Please set the lines down again exactly, from the top of the entries through the line that contains "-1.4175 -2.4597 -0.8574".

===== Data supplied =====

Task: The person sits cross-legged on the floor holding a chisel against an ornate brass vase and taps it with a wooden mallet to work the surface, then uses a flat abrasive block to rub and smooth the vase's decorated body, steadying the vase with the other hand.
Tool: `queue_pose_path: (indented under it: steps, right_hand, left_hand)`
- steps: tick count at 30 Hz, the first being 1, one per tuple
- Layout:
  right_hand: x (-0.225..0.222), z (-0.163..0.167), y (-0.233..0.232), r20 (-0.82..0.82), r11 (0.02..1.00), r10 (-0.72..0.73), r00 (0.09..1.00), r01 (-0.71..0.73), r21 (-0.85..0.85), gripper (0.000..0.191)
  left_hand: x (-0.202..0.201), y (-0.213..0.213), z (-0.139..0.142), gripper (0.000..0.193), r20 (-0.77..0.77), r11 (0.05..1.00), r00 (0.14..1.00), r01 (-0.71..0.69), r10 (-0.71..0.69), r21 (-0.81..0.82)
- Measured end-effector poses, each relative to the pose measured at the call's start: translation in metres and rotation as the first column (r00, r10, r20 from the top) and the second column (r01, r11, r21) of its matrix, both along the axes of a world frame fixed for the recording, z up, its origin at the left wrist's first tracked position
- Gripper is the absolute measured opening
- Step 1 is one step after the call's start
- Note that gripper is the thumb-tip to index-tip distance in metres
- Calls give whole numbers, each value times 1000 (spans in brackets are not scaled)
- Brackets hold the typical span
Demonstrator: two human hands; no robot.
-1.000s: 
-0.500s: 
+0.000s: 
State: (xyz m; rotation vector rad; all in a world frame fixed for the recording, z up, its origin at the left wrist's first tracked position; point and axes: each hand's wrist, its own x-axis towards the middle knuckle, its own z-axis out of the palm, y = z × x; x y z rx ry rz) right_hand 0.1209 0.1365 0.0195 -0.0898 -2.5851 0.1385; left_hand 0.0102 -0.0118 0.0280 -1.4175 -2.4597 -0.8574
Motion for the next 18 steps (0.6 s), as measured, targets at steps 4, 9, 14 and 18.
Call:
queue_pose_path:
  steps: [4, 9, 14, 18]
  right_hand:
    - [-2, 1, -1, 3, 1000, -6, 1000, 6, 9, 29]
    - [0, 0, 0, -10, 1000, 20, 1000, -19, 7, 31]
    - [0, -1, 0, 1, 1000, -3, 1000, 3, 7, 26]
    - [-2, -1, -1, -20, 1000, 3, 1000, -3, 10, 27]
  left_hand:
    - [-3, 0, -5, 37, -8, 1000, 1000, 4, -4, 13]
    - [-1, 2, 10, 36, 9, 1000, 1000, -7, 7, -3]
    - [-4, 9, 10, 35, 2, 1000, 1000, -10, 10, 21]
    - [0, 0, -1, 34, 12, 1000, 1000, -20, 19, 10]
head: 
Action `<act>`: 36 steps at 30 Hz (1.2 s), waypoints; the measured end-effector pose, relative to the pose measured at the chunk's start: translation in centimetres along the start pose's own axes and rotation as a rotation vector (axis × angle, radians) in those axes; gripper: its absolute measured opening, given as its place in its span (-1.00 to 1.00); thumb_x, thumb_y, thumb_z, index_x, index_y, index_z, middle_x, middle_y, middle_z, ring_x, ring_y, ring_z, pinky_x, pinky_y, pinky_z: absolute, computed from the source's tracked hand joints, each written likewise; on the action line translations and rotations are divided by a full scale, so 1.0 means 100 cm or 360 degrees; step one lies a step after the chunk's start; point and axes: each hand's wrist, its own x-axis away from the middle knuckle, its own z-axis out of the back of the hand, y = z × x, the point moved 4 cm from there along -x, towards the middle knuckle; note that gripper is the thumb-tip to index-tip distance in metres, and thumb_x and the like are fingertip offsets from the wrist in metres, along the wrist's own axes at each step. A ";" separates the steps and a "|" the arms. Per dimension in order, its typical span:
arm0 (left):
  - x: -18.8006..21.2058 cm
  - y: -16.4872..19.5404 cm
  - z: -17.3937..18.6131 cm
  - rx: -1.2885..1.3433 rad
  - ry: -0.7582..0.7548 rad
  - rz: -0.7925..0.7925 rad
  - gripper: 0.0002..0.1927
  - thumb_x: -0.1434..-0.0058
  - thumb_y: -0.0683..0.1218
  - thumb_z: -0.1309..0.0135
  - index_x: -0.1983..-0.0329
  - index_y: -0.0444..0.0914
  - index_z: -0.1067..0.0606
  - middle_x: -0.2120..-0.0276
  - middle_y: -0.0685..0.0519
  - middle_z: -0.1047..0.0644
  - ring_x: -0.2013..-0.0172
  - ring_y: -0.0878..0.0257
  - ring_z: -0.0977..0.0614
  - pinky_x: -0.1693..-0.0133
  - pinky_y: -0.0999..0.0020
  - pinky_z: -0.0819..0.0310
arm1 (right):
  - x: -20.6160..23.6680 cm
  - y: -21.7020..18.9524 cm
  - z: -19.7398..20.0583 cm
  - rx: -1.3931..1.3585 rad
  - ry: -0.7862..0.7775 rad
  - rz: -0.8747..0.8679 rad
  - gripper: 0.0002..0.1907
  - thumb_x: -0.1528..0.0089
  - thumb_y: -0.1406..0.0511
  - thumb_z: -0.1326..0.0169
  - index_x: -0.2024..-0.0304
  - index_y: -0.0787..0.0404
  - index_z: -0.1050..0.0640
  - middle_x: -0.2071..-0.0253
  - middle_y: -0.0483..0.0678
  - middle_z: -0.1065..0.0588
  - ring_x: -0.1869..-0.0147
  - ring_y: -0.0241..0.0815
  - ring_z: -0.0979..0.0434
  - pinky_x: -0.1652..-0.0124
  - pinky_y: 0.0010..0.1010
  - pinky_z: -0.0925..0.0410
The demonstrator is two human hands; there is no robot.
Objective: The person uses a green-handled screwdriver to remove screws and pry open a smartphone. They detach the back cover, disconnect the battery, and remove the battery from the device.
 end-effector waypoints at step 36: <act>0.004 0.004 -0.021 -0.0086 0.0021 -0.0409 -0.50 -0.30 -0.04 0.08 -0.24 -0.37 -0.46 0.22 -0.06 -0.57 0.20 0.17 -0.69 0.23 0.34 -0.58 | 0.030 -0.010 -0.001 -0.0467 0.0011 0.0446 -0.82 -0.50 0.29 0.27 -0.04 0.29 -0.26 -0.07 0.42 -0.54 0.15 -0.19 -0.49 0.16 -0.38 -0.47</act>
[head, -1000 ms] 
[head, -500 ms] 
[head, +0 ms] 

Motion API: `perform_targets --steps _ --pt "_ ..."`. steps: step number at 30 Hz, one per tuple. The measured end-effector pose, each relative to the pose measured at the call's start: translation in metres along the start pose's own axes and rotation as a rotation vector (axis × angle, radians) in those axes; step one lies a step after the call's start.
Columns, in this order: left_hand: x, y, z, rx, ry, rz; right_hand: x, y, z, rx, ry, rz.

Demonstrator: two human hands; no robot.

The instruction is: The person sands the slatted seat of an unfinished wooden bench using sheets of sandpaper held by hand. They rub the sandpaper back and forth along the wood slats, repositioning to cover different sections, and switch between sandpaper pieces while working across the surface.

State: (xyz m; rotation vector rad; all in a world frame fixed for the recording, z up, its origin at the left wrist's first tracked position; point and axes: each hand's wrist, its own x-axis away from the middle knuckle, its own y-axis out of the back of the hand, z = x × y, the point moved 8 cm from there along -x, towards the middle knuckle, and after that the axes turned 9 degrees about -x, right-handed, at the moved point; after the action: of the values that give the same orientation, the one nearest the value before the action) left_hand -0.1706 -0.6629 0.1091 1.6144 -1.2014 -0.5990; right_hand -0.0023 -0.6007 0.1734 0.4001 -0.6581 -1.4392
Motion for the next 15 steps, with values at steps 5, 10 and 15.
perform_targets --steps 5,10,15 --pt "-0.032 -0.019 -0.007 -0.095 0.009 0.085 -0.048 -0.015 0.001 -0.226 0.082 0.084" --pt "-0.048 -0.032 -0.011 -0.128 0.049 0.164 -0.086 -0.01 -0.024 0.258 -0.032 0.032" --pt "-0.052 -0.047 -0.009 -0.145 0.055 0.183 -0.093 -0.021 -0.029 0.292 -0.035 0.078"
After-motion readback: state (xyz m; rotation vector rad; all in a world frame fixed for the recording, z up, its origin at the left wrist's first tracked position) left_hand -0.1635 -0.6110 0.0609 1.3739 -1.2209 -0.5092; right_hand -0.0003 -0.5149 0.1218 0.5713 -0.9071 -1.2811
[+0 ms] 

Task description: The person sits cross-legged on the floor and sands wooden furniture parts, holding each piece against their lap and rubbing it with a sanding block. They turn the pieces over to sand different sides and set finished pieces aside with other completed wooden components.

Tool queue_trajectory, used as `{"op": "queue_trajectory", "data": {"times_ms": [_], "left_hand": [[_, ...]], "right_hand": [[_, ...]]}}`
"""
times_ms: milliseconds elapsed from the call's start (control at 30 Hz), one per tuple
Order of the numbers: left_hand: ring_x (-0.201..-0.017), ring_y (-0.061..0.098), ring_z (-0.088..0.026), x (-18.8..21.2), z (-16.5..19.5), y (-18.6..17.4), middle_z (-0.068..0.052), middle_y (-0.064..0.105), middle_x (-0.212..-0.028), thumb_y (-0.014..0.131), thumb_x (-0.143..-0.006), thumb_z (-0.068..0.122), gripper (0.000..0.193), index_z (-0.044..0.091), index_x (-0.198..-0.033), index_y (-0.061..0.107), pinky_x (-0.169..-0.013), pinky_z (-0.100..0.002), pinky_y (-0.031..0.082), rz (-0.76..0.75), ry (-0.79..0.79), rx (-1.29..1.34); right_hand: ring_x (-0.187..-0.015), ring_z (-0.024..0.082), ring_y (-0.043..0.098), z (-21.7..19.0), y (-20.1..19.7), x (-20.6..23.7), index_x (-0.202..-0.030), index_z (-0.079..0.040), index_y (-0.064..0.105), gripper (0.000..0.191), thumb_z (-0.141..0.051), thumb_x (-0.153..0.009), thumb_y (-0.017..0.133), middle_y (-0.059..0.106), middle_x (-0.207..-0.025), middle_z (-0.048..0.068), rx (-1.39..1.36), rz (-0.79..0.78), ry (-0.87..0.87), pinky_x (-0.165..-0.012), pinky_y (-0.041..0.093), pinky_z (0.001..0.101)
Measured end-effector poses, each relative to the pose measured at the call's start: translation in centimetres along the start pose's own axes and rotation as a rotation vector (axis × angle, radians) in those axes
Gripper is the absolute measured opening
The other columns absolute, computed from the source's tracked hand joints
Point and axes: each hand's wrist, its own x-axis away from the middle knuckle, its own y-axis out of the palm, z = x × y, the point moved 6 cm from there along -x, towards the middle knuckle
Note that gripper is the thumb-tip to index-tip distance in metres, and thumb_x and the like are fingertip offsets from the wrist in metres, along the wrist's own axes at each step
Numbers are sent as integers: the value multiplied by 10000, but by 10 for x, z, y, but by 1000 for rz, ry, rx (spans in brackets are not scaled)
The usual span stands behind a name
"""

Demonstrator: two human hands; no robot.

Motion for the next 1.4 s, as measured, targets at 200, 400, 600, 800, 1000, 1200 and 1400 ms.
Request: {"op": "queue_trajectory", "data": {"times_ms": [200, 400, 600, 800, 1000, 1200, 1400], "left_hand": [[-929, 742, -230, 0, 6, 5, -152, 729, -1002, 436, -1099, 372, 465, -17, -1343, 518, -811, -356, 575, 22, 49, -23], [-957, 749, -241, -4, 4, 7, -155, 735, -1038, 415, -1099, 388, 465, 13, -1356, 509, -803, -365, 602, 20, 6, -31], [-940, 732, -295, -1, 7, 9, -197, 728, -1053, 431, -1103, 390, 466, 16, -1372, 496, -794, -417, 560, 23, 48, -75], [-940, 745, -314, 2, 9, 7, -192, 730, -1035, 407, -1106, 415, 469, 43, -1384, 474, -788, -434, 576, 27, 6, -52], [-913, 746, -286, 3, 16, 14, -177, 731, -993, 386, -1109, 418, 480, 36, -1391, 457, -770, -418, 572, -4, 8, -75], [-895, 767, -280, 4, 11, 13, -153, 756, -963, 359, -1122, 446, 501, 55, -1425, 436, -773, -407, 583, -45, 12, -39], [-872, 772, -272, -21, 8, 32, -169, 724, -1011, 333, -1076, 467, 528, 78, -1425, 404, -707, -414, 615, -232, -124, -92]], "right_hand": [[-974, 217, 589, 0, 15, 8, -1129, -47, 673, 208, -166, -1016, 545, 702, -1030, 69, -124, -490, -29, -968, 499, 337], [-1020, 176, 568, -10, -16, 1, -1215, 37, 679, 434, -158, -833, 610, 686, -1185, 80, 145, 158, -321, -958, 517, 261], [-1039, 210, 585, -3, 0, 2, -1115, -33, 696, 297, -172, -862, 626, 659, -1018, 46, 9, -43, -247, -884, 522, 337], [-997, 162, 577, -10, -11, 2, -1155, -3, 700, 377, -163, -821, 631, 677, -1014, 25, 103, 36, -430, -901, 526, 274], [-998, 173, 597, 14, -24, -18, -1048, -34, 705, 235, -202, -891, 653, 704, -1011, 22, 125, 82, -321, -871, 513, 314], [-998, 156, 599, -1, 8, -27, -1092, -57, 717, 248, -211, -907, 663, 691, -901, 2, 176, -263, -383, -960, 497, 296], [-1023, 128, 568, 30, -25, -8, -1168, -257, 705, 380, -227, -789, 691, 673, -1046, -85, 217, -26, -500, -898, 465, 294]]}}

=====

**Task answer**
Task: The person sits cross-legged on the floor holding a chisel against an ornate brass vase and taps it with a wooden mallet to work the surface, then uses a flat abrasive block to rub and smooth the vase's decorated body, steadying the vase with the other hand.
Tool: `queue_pose_path: (indented under it: steps, right_hand, left_hand)`
- steps: tick count at 30 Hz, the first being 1, one per tuple
- Layout:
  right_hand: x (-0.225..0.222), z (-0.163..0.167), y (-0.233..0.232), r20 (-0.82..0.82), r11 (0.02..1.00), r10 (-0.72..0.73), r00 (0.09..1.00), r01 (-0.71..0.73), r21 (-0.85..0.85), gripper (0.000..0.191)
  left_hand: x (-0.202..0.201), y (-0.213..0.213), z (-0.139..0.142), gripper (0.000..0.193), r20 (-0.77..0.77), r11 (0.05..1.00), r00 (0.14..1.00), r01 (-0.71..0.69), r10 (-0.71..0.69), r21 (-0.81..0.82)
- Measured end-effector poses, each relative to the pose measured at the call's start: translation in metres and rotation as the first column (r00, r10, r20 from the top) and the second column (r01, r11, r21) of its matrix, both along the axes of a world frame fixed for the recording, z up, its origin at the left wrist's first tracked position
- Gripper is the absolute measured opening
- Step 1 is one step after the call's start
- Note that gripper is the thumb-tip to index-tip distance in metres
- Calls give whole numbers, each value times 1000 (spans in brackets are not scaled)
- Brackets hold the typical span
Demonstrator: two human hands; no robot.
-1.000s: 
-0.500s: 
+0.000s: 
State: (xyz m; rotation vector rad; all in a world frame fixed for the recording, z up, its origin at the left wrist's first tracked position; point and axes: each hand's wrist, its own x-axis towards the middle knuckle, its own z-axis out of the palm, y = z × x; x y z rx ry rz) right_hand 0.1209 0.1365 0.0195 -0.0898 -2.5851 0.1385; left_hand 0.0102 -0.0118 0.0280 -1.4175 -2.4597 -0.8574

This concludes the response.